**What you will do**
Working from the entries below, tally each line that holds "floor". Give the tally and nothing else.
- Opening Delimiter -
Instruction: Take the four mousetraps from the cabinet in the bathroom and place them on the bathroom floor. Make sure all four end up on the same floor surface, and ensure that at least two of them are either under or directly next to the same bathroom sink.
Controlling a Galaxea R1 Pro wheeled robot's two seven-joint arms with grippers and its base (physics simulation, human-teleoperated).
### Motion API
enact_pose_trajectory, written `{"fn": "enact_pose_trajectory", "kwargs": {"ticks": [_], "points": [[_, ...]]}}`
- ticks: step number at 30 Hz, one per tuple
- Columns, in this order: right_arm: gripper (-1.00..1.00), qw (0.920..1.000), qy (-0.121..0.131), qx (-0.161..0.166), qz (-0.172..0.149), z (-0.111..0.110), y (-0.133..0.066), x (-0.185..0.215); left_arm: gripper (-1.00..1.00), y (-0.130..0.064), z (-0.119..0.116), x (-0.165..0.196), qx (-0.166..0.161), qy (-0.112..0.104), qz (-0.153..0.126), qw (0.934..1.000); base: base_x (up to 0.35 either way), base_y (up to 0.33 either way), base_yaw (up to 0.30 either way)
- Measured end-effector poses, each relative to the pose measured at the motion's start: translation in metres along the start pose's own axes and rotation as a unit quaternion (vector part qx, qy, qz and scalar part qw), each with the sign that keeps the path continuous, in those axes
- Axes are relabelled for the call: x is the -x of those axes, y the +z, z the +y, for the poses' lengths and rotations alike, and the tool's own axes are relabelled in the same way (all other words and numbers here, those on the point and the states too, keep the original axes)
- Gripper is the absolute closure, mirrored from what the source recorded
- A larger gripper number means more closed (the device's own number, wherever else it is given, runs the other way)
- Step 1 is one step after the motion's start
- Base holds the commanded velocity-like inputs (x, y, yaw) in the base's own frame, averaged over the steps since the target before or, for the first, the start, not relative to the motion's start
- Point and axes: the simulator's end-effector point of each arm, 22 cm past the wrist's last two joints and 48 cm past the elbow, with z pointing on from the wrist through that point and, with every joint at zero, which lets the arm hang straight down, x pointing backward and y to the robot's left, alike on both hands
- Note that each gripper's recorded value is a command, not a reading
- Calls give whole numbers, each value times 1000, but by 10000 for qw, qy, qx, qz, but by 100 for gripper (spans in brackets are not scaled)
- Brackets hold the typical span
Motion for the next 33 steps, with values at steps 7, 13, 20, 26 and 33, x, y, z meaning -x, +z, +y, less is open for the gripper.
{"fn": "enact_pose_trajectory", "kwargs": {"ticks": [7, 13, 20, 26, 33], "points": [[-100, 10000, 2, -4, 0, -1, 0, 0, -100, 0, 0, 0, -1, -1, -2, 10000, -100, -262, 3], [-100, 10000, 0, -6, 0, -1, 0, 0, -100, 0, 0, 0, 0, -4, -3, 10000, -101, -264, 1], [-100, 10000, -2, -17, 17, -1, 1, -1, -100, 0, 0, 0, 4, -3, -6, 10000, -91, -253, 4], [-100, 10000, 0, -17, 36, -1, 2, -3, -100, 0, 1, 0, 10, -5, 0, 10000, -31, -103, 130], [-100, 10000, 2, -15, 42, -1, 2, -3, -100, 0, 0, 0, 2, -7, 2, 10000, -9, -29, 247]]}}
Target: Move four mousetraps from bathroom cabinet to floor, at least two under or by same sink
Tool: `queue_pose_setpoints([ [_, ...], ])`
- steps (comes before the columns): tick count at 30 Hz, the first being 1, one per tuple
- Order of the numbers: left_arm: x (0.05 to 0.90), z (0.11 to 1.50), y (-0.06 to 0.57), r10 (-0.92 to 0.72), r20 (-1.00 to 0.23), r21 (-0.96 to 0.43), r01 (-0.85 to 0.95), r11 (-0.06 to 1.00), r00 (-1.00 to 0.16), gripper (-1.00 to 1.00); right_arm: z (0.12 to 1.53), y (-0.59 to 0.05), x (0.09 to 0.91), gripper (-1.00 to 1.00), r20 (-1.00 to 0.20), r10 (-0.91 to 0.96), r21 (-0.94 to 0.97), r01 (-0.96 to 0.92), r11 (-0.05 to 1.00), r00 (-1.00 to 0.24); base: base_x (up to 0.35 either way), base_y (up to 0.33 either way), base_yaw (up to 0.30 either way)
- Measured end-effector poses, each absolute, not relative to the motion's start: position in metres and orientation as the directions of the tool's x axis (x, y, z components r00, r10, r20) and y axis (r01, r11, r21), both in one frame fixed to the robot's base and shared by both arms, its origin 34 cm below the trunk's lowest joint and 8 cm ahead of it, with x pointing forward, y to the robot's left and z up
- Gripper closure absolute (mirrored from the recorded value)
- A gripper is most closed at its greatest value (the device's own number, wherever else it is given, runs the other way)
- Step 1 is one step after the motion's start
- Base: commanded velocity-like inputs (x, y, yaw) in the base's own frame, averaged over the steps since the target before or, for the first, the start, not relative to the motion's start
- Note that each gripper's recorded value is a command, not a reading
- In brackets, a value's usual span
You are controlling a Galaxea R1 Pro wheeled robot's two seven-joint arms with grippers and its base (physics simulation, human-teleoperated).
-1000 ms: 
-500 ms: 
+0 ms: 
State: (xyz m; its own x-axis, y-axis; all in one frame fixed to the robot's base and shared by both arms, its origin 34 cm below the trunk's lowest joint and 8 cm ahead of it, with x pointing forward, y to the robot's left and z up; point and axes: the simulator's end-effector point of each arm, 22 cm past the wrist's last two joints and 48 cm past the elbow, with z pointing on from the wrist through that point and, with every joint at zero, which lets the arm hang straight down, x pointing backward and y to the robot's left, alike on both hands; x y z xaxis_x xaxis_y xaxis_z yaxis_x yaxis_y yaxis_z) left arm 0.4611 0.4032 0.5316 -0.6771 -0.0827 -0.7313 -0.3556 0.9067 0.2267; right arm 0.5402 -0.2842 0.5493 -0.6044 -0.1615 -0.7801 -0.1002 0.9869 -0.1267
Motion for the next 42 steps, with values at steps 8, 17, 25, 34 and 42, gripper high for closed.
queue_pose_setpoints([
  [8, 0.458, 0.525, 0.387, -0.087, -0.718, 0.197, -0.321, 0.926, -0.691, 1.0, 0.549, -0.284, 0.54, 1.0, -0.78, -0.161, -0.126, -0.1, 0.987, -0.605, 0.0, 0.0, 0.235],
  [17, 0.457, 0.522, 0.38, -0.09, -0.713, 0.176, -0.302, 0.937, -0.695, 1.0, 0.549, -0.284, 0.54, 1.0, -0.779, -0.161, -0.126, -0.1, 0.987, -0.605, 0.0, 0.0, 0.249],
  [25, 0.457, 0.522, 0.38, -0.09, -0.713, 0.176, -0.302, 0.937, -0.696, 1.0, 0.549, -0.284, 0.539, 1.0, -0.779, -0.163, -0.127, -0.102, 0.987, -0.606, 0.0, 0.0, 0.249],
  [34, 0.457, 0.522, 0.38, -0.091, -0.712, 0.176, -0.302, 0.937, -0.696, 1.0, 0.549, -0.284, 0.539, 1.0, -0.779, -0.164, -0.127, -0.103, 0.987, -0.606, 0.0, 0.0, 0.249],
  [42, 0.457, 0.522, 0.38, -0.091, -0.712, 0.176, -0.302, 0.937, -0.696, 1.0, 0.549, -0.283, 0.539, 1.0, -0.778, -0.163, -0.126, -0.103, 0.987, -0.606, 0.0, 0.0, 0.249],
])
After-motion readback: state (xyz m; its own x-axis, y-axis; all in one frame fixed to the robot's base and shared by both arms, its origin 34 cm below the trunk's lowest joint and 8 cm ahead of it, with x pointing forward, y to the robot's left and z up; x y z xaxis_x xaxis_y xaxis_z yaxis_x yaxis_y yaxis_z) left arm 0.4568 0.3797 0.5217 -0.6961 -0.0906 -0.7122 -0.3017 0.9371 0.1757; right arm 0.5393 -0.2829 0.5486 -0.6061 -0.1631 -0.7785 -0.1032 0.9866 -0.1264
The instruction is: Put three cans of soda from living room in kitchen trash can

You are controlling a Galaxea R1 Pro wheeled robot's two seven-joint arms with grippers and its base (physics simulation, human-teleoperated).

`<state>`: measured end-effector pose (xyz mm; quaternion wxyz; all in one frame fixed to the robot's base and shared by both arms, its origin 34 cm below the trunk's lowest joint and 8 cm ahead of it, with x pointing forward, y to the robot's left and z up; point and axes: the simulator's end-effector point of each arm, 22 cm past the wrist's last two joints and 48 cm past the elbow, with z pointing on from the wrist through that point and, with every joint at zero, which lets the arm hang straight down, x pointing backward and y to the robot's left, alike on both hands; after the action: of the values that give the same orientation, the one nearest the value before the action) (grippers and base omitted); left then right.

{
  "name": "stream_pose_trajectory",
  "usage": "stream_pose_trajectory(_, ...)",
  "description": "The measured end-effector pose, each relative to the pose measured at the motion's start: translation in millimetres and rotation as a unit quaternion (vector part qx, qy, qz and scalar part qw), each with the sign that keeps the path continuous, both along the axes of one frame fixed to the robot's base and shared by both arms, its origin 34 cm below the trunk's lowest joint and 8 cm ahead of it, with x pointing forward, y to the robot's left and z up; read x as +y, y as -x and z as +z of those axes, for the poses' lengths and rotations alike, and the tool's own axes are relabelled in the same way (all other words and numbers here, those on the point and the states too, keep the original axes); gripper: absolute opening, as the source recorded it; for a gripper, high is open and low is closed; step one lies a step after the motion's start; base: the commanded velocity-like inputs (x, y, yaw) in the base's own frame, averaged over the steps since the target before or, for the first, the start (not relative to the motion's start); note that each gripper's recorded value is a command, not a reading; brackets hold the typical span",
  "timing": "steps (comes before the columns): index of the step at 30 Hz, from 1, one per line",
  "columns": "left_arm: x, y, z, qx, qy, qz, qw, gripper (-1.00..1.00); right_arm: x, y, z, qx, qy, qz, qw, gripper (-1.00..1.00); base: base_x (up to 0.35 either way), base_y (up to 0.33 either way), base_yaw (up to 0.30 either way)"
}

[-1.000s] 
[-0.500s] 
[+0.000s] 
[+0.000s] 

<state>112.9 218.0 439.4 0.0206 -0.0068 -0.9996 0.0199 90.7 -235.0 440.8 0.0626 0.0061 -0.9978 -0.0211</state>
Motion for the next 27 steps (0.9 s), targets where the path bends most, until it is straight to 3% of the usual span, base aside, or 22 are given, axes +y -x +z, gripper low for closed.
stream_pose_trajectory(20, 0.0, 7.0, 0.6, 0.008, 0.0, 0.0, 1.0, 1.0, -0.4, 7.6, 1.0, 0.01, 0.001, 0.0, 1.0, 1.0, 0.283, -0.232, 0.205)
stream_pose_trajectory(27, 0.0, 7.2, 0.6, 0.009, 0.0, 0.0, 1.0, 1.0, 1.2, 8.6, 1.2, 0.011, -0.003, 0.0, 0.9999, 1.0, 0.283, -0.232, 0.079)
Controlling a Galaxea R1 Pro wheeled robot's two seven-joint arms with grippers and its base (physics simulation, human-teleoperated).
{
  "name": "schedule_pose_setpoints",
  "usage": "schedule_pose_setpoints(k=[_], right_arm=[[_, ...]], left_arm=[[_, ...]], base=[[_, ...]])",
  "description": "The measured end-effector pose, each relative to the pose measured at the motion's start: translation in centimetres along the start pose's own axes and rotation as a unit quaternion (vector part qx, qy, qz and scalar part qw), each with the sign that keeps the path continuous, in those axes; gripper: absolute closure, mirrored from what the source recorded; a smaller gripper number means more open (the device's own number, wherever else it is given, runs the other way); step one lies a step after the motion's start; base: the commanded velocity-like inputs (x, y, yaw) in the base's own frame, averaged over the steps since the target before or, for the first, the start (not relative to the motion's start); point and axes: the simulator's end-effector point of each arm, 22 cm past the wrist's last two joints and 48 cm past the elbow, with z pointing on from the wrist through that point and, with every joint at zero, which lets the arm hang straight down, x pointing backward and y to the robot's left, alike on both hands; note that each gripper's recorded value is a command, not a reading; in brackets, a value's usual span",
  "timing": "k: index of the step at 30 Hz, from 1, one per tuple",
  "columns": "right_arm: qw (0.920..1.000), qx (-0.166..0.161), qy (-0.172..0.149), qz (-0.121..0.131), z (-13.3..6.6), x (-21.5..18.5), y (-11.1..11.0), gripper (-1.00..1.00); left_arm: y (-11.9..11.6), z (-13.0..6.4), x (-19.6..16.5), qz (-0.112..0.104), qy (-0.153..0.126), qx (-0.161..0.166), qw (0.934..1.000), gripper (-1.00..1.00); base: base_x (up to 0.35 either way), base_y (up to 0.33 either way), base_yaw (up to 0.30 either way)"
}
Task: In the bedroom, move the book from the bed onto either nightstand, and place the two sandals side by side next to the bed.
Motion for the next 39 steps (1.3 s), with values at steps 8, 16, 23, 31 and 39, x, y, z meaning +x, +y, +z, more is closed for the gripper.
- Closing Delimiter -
**Solution for this problem**
2